The goal of this excerise is to predict the manner in which participants did the exercise – further explaination of the data in the Background section.
This project attempts to fulfill the following requirements: 1) How a predictive model is built 2) How corss validation is conducted 3) Expected out of sample error 4) Rationale behind the model construction
Using devices such as Jawbone Up, Nike FuelBand, and Fitbit it is now possible to collect a large amount of data about personal activity relatively inexpensively. These type of devices are part of the quantified self movement – a group of enthusiasts who take measurements about themselves regularly to improve their health, to find patterns in their behavior, or because they are tech geeks. One thing that people regularly do is quantify how much of a particular activity they do, but they rarely quantify how well they do it. In this project, your goal will be to use data from accelerometers on the belt, forearm, arm, and dumbell of 6 participants. They were asked to perform barbell lifts correctly and incorrectly in 5 different ways. More information is available from the website here: http://groupware.les.inf.puc-rio.br/har (see the section on the Weight Lifting Exercise Dataset).

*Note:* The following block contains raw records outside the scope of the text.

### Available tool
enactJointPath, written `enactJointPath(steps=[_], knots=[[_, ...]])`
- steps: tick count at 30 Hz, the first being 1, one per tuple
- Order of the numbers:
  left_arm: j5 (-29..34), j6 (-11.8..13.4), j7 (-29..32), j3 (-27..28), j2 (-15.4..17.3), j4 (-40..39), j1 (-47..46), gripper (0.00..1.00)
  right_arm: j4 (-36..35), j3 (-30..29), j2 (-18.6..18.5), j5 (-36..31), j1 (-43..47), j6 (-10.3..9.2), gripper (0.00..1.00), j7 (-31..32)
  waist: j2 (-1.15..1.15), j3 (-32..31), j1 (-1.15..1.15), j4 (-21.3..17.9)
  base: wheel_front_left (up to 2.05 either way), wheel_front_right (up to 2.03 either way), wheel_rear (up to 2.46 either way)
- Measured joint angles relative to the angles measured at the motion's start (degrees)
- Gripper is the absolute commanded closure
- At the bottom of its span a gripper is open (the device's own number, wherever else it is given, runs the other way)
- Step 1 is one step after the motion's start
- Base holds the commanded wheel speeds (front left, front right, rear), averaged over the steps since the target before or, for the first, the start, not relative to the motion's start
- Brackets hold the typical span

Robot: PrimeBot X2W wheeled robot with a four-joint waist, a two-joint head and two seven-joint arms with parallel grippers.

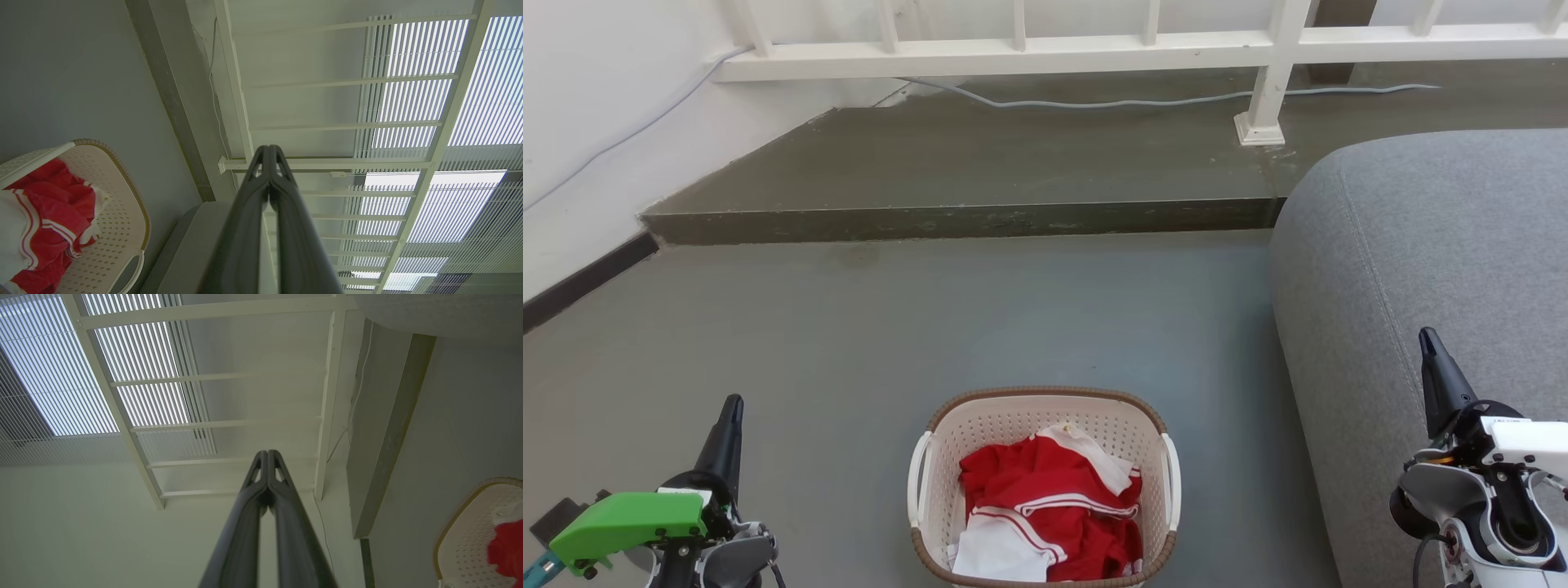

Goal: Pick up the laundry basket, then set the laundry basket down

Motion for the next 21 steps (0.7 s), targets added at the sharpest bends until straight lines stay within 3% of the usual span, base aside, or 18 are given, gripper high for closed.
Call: enactJointPath(steps=[21], knots=[[0.0, 0.0, 0.07, 0.02, -0.01, 0.0, 0.0, 1.0, 0.0, -0.04, 0.02, -0.07, 0.0, 0.0, 1.0, 0.01, 0.0, 0.0, 0.0, 0.0, 0.0, 0.0, 0.0]])
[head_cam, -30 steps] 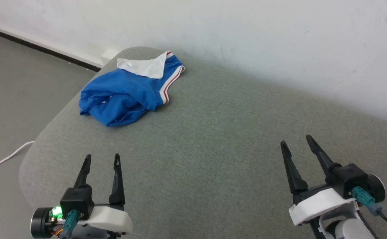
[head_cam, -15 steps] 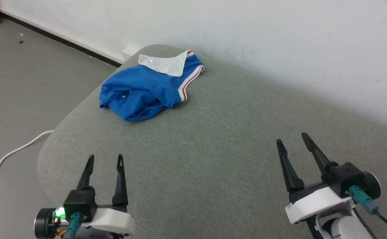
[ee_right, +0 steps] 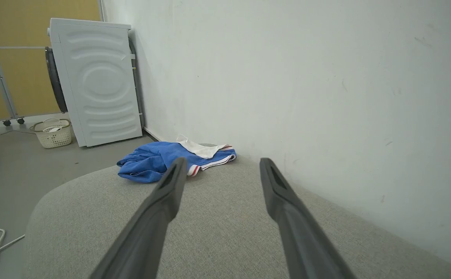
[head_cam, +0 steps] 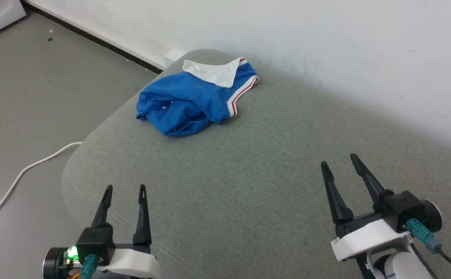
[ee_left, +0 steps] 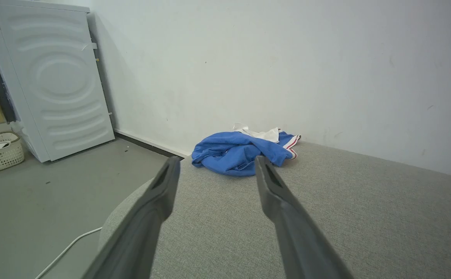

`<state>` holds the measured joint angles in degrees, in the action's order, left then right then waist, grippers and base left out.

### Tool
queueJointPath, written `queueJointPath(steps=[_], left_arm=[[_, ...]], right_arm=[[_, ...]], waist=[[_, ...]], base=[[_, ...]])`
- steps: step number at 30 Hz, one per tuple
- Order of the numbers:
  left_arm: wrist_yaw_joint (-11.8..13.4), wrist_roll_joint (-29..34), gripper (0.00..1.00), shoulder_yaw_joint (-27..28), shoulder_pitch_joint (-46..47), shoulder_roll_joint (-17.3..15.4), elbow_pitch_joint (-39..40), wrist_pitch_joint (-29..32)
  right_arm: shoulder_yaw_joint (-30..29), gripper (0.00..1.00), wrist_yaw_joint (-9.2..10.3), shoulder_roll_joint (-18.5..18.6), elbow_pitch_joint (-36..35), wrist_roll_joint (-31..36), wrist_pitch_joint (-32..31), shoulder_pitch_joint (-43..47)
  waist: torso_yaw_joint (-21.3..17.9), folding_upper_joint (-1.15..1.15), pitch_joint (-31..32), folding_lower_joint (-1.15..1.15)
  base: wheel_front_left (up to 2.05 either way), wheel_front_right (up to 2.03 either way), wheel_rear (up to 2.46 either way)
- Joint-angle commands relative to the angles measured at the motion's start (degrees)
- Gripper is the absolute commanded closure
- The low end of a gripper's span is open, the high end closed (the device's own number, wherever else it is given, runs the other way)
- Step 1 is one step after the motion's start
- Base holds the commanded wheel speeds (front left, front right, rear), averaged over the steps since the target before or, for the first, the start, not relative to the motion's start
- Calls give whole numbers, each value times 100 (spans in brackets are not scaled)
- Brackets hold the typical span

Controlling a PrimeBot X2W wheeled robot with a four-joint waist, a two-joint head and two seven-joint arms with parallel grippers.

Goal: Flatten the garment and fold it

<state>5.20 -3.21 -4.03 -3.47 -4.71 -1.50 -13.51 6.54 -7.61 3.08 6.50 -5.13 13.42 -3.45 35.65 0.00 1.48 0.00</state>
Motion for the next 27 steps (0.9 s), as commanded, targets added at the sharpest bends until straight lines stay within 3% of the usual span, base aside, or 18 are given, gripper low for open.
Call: queueJointPath(steps=[1,8,22,27], left_arm=[[57,-29,0,-31,-76,-14,-35,-64],[68,-33,0,-60,-102,-30,-90,-148],[55,-100,0,-57,-23,2,29,-149],[-146,-347,0,-93,441,36,410,-149]], right_arm=[[18,0,11,-19,35,-26,73,-89],[44,0,12,-21,61,-38,156,-79],[-1,0,12,-21,-66,51,112,-55],[-165,0,12,-21,-344,154,-53,-12]], waist=[[75,0,-9,0],[252,0,13,0],[210,0,-35,0],[215,0,-238,0]], base=[[0,0,0],[0,0,0],[0,0,0],[0,0,0]])
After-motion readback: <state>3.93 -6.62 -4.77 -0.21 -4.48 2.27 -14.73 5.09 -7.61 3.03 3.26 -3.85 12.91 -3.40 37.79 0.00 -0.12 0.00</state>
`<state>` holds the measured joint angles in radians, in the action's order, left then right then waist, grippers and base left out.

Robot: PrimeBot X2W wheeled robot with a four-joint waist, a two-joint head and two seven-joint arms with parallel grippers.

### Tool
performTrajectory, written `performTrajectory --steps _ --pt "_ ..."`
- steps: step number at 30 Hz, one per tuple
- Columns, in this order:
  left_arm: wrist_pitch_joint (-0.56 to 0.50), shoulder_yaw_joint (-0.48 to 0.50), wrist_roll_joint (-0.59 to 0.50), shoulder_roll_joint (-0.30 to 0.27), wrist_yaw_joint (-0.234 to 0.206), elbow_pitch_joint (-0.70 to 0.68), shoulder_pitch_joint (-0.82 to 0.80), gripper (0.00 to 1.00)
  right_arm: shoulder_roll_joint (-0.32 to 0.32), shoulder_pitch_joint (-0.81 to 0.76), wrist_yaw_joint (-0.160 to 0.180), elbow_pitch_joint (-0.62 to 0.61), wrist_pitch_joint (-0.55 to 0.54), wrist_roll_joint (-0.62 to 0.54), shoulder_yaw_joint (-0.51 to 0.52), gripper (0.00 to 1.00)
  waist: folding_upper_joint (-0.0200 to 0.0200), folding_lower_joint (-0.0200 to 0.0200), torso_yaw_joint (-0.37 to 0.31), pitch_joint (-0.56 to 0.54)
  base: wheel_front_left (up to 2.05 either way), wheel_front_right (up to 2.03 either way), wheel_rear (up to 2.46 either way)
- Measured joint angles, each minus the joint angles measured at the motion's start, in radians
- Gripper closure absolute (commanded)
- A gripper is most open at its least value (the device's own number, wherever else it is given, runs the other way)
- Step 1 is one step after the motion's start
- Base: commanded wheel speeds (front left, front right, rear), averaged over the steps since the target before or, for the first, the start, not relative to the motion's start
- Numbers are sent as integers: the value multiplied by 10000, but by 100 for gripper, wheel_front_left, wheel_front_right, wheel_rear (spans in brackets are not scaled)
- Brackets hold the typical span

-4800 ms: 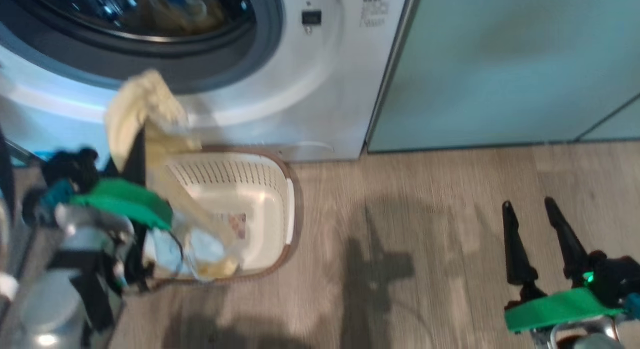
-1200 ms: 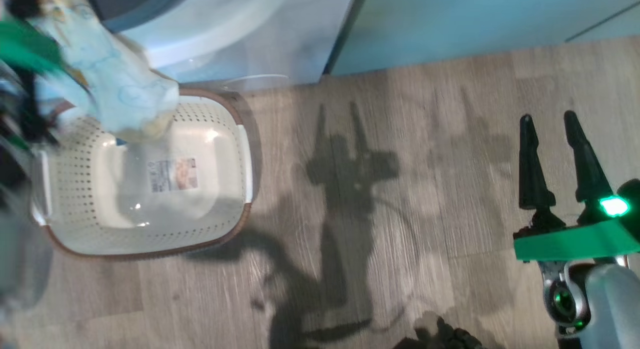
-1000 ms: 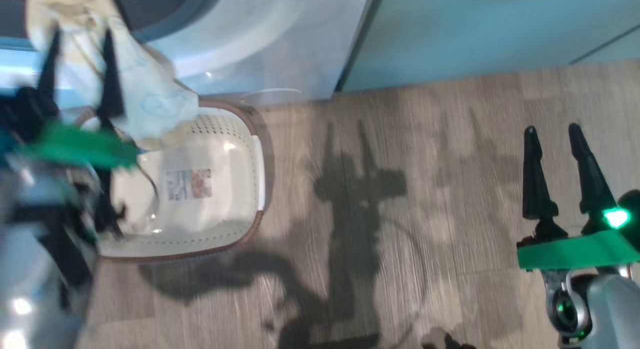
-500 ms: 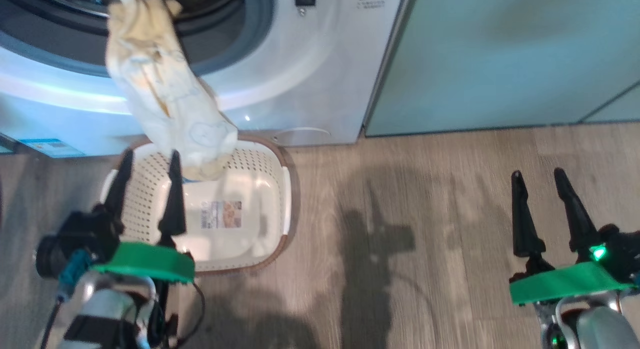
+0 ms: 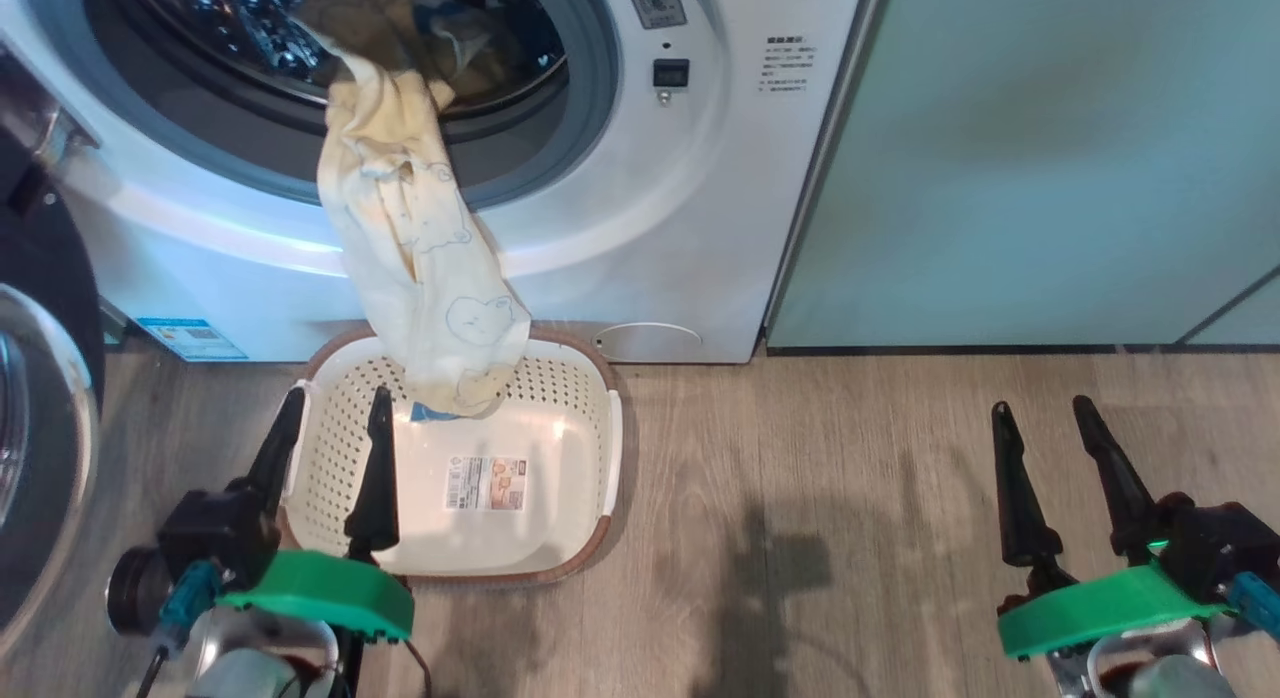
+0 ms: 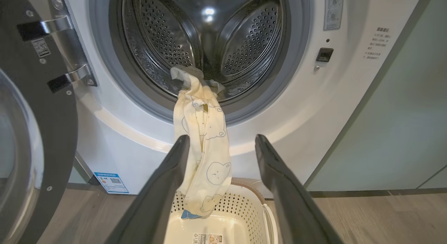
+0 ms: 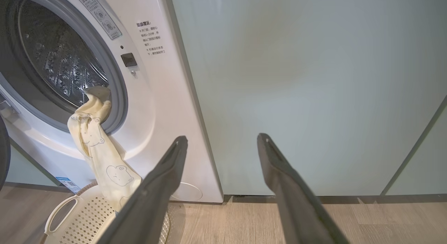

The training data for this project are available here: https://d396qusza40orc.cloudfront.net/predmachlearn/pml-training.csv
The test data are available here: https://d396qusza40orc.cloudfront.net/predmachlearn/pml-testing.csv
Make this analysis reproducible. Seed is set to be 9876
set.seed(9876)
Download and load Data
trainURL <- "https://d396qusza40orc.cloudfront.net/predmachlearn/pml-training.csv"
testURL <- "https://d396qusza40orc.cloudfront.net/predmachlearn/pml-testing.csv"
download.file(trainURL, destfile = "pml-training.csv", method = "curl")
download.file(testURL, destfile = "pml-testing.csv", method = "curl")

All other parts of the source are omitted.